◆ About this task:
Filter the records below, keeping only lines with the string "angles".

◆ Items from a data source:
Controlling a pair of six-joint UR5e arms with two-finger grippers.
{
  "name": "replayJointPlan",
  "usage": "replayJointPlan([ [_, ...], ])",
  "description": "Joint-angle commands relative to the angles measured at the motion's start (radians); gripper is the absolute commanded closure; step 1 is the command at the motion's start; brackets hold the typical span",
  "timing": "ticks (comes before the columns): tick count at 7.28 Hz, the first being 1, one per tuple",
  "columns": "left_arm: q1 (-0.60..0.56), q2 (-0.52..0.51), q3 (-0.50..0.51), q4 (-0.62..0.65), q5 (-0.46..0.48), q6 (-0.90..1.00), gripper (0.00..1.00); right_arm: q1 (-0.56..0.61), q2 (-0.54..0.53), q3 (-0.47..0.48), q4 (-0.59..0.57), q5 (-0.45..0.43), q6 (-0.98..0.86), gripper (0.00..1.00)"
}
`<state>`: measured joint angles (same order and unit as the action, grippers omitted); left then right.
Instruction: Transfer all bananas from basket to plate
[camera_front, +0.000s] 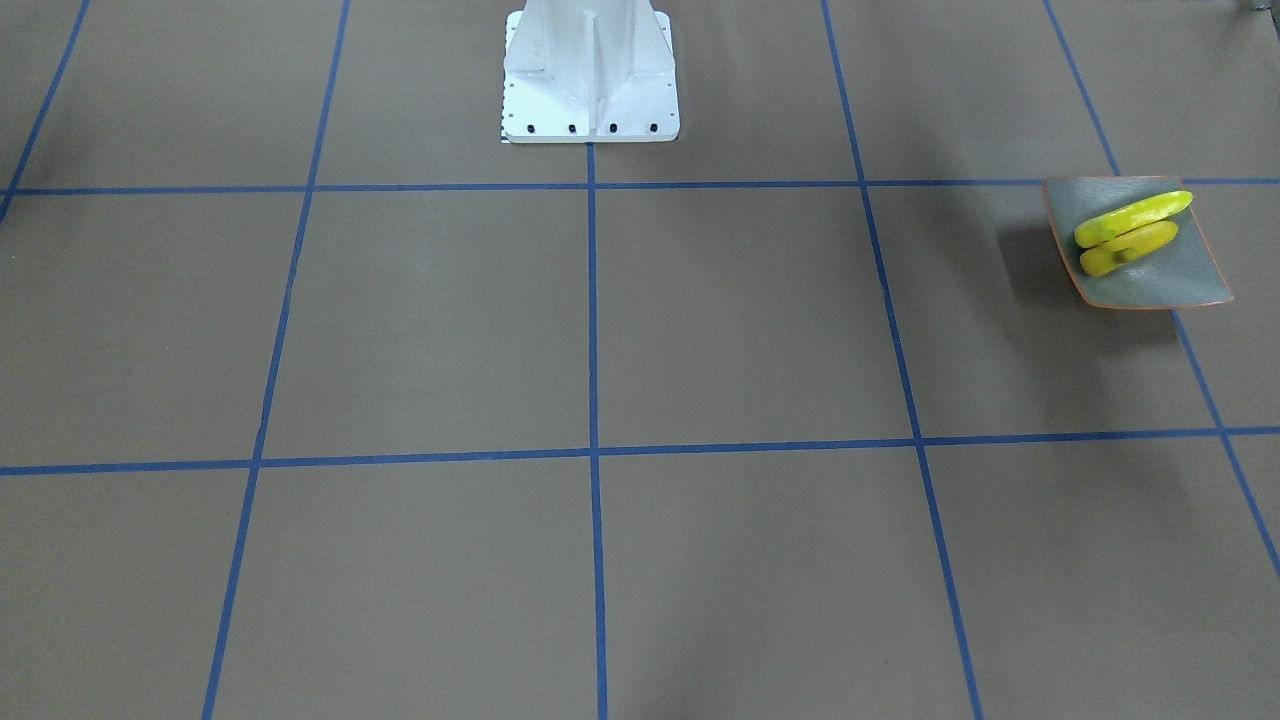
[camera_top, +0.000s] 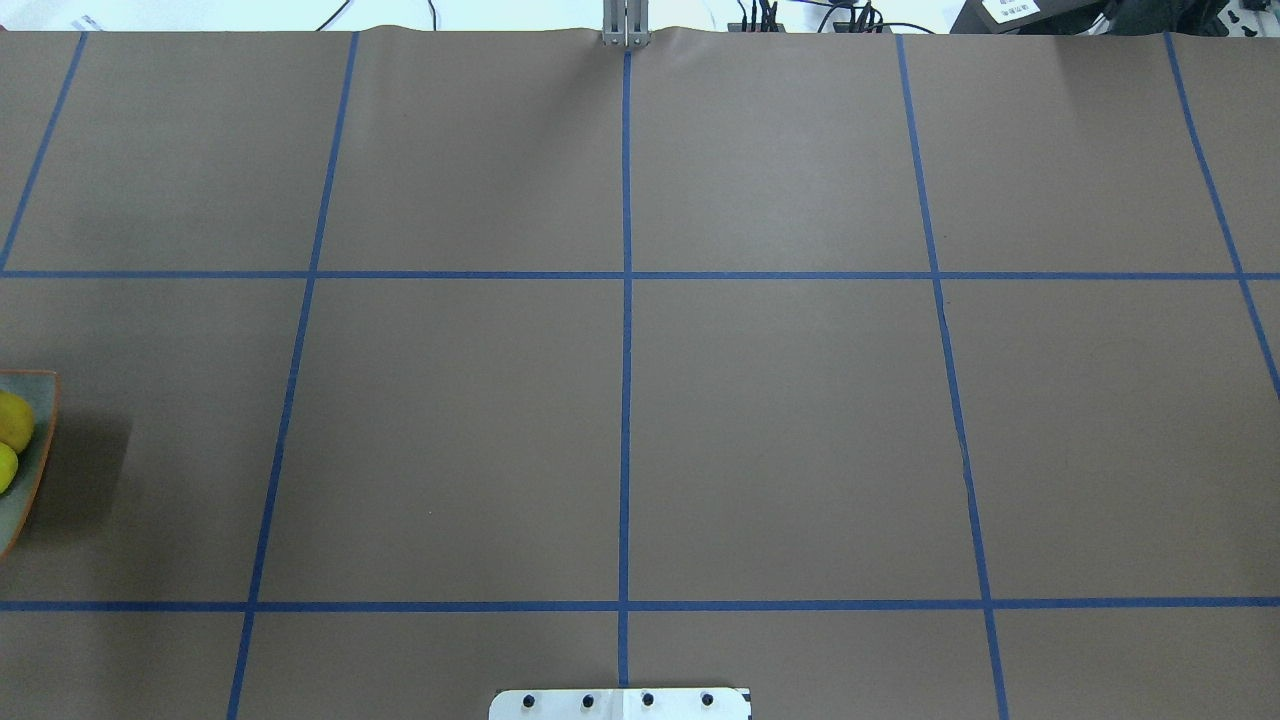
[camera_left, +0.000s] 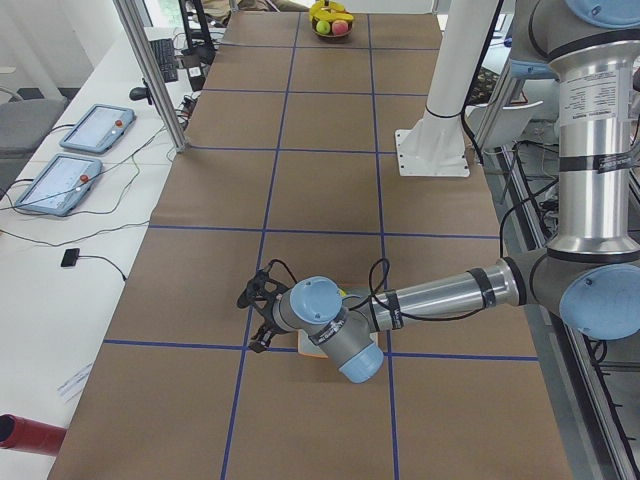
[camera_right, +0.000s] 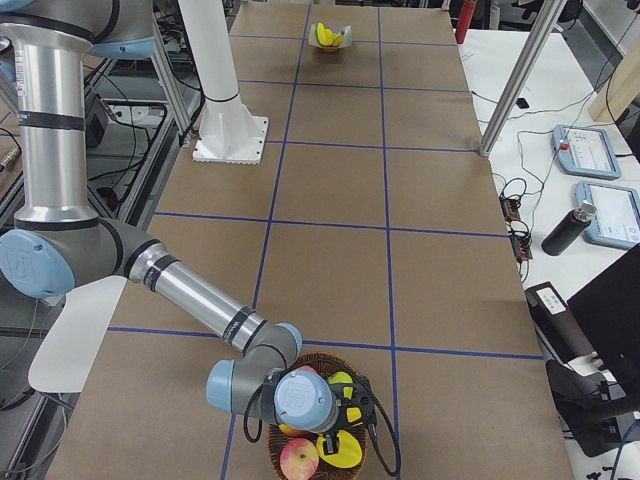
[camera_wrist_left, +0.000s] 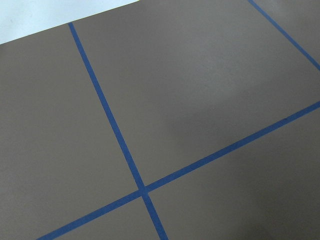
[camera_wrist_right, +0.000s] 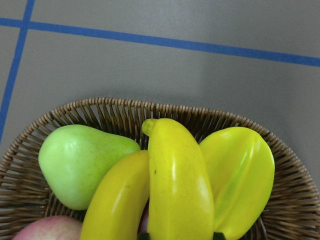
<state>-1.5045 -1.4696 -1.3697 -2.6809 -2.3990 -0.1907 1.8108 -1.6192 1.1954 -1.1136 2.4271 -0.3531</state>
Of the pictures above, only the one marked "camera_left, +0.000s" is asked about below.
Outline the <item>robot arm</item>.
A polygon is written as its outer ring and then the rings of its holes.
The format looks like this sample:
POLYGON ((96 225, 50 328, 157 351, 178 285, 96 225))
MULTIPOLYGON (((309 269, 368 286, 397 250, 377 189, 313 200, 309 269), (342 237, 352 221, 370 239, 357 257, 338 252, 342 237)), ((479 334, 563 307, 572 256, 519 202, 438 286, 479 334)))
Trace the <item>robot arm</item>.
POLYGON ((354 383, 380 369, 377 332, 411 322, 468 318, 496 305, 538 304, 598 340, 639 329, 639 246, 628 233, 632 67, 639 55, 635 1, 520 1, 511 64, 522 77, 555 76, 559 94, 558 228, 541 249, 487 268, 407 287, 371 287, 353 303, 329 278, 286 286, 259 270, 238 298, 263 324, 256 352, 304 333, 354 383))

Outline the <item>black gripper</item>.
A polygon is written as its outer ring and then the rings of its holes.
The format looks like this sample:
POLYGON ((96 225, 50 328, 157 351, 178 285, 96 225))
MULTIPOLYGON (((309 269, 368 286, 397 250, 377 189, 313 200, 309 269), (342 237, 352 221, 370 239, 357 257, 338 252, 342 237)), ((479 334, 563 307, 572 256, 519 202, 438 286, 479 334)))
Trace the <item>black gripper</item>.
POLYGON ((274 308, 279 302, 278 295, 265 295, 260 298, 260 301, 263 303, 261 313, 265 321, 256 334, 251 337, 251 341, 248 344, 249 349, 255 353, 268 351, 271 341, 276 335, 288 333, 276 321, 274 308))

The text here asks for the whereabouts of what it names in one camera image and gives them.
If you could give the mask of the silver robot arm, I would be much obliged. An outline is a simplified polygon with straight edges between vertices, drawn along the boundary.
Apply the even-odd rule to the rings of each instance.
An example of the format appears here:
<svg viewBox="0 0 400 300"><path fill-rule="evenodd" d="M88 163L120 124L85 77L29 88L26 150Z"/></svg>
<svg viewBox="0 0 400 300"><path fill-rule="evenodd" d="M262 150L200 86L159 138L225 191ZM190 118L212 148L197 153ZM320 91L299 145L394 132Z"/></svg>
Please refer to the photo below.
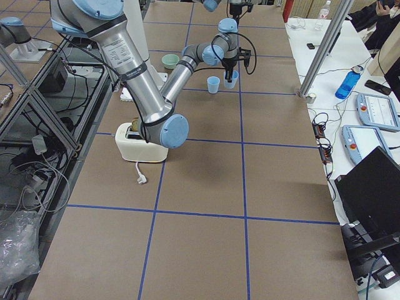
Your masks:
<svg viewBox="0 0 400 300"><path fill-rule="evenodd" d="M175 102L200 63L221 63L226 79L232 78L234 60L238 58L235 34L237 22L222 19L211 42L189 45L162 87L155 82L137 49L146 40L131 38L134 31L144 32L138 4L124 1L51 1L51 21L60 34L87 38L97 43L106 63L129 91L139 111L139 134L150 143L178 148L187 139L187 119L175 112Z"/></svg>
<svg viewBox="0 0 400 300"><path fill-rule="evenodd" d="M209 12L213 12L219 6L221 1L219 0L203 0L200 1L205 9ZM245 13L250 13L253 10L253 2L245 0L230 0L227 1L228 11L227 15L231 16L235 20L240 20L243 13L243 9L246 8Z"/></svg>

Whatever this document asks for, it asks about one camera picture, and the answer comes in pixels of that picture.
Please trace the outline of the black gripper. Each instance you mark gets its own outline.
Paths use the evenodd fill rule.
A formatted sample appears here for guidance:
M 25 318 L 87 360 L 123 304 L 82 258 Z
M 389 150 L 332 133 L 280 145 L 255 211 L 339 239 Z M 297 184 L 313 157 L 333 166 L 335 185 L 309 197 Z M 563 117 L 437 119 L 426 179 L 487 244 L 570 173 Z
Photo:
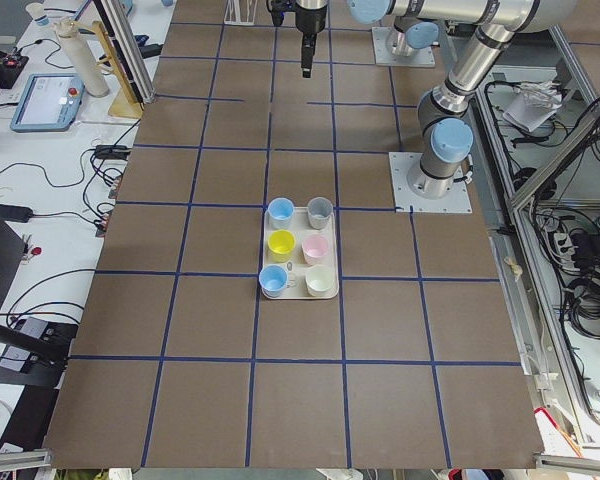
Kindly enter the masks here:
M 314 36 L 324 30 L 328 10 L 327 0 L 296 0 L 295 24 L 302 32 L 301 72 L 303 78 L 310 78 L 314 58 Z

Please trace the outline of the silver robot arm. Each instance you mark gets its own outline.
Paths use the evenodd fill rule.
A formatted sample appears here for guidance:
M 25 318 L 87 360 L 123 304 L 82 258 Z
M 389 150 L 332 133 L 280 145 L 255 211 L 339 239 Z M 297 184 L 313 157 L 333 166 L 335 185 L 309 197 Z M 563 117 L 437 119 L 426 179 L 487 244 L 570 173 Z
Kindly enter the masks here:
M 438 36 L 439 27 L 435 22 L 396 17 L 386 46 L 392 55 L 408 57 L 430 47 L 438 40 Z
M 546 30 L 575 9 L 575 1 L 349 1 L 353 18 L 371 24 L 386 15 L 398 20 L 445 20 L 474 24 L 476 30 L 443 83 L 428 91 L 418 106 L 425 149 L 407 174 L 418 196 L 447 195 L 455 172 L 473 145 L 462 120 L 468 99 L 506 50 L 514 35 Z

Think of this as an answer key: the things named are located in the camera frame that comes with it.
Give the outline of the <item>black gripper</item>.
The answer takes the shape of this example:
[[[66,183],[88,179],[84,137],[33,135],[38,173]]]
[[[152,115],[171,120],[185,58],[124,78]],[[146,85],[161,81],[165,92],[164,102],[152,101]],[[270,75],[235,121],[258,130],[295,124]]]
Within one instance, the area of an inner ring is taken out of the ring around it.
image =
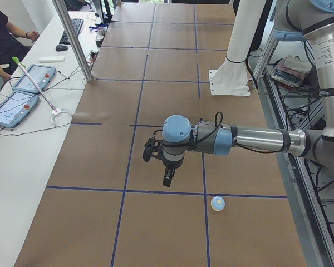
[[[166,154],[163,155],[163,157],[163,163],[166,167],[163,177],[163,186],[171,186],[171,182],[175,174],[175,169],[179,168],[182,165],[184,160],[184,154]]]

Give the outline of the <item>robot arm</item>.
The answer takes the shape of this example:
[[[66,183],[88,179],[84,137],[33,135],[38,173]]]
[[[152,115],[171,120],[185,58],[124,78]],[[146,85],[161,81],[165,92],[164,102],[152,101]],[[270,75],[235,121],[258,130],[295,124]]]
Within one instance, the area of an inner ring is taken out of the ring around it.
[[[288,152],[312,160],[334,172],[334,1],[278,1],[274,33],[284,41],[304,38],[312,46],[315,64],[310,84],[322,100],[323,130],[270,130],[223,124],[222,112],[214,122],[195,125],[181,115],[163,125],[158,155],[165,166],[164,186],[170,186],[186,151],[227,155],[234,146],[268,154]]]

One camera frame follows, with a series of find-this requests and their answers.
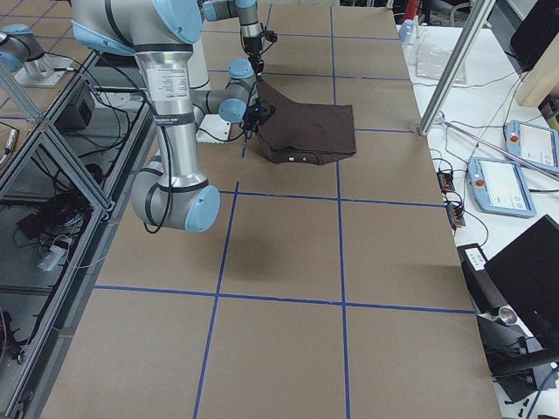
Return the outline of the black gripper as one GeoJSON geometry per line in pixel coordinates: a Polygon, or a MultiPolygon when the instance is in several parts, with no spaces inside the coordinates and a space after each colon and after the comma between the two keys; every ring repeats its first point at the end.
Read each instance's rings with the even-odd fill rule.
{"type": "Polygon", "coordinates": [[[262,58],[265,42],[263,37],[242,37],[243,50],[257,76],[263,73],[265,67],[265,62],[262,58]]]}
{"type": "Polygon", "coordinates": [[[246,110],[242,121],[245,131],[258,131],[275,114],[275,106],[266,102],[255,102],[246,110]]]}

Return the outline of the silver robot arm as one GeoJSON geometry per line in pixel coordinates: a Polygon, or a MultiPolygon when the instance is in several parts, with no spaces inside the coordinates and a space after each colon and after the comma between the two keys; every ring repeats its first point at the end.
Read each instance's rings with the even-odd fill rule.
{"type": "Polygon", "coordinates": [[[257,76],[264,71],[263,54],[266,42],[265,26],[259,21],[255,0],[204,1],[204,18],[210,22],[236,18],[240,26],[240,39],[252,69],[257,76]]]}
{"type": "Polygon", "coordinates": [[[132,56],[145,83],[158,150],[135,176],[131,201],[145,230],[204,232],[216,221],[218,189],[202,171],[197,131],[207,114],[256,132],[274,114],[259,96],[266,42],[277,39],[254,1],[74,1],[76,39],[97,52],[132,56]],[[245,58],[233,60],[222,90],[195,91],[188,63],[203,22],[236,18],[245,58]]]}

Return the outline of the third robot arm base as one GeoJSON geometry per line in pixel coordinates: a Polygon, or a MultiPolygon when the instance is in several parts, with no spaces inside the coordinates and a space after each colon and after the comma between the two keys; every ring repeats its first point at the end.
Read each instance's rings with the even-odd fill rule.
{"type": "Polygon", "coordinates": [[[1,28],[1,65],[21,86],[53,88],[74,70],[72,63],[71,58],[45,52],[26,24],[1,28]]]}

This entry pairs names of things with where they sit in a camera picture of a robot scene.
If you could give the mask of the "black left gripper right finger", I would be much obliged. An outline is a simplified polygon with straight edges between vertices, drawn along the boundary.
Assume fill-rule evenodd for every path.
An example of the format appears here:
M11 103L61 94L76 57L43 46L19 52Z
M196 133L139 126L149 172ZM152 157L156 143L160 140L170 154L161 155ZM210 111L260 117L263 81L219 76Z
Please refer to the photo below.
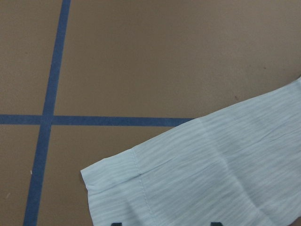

◆ Answer box:
  "description": "Joint-angle commands relative to the angles measured at the motion's start (radians); gripper is the absolute commanded closure; step 1 is the command at the motion's start; brackets hold the typical span",
`<state>`: measured joint angles (same order and unit as the action, grippers omitted); left then right.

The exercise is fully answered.